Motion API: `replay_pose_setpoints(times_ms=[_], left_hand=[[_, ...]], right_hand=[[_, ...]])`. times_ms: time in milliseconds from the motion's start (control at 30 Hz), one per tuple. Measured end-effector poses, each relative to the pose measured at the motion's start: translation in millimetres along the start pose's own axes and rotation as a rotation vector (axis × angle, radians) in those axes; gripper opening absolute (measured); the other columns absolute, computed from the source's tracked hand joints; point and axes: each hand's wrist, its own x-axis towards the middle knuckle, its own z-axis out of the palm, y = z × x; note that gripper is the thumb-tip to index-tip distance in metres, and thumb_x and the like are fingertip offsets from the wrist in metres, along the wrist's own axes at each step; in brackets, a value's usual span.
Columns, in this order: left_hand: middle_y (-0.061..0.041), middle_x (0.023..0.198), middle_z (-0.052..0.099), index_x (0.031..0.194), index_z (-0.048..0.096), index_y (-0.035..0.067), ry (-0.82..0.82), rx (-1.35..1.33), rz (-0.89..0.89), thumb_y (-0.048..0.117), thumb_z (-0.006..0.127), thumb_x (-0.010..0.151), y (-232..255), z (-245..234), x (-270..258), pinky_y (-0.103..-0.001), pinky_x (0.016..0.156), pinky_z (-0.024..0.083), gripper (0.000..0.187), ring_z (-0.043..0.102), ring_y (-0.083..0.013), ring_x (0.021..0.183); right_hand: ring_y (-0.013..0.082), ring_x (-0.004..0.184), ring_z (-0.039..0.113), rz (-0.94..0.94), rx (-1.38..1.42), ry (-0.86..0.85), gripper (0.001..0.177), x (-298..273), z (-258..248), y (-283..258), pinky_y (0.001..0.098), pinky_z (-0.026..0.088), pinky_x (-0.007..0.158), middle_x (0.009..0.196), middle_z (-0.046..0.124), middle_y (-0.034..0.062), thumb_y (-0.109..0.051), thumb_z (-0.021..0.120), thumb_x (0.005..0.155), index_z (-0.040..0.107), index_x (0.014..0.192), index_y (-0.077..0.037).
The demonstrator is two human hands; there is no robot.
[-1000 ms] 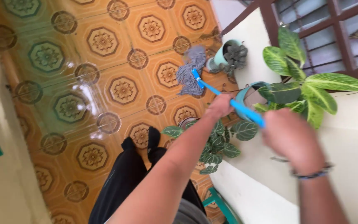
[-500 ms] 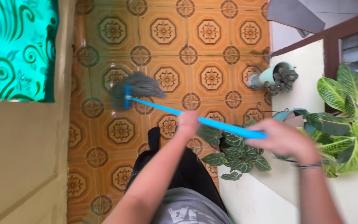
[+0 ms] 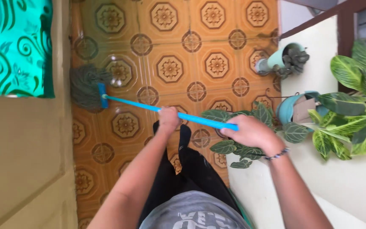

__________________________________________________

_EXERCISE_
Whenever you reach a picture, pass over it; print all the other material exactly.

_WRITTEN RESPONSE_
Motion API: `replay_pose_setpoints(times_ms=[_], left_hand=[[_, ...]], right_hand=[[_, ...]])`. times_ms: time in milliseconds from the motion's start (control at 30 Hz), one per tuple. Measured end-effector poses, each relative to the pose measured at the motion's start: translation in millimetres along the start pose's own axes and rotation as a rotation vector (axis × angle, radians) in those axes; gripper opening absolute (measured); the other columns absolute, computed from the source's tracked hand joints; point and axes: each hand's wrist, its own x-axis towards the middle knuckle, its own z-axis out of the palm, y = z × x; note that gripper is the thumb-tip to index-tip distance in metres, and thumb_x and the like are fingertip offsets from the wrist in metres, along the wrist's own axes at each step; in brackets, a value's usual span.
Columns, in this order: left_hand: middle_y (-0.061..0.041), middle_x (0.023..0.198), middle_z (-0.052..0.099), index_x (0.031..0.194), index_z (-0.048..0.096), index_y (-0.035..0.067), ry (-0.82..0.82), rx (-1.35..1.33), rz (-0.89..0.89), thumb_y (-0.048..0.117), thumb_z (-0.006..0.127), thumb_x (-0.010..0.151), y (-232..255), z (-245..234), x (-270..258), pinky_y (-0.103..-0.001), pinky_x (0.016..0.156), pinky_z (-0.024..0.083), gripper (0.000..0.187), ring_z (-0.043..0.102), ring_y (-0.083..0.013), ring_x (0.021..0.183); right_hand: ring_y (-0.013..0.082), ring_x (-0.004..0.184), ring_z (-0.039..0.113), rz (-0.94..0.94), rx (-1.38..1.42), ry (-0.86..0.85), gripper (0.001..0.177), x (-298..273), z (-258..248), y (-283..258), pinky_y (0.001..0.098), pinky_z (-0.026..0.088), pinky_x (-0.007..0.158), middle_x (0.009..0.196), middle_z (-0.046..0.124), middle_y (-0.034..0.062), thumb_y (-0.109..0.051), thumb_z (-0.021..0.120), thumb_x (0.005..0.155), index_z (-0.040..0.107), index_x (0.014..0.192), index_y (-0.077..0.037).
The demonstrator is two human hands; there is no robot.
[-1000 ms] 
[-500 ms] 
[+0 ms] 

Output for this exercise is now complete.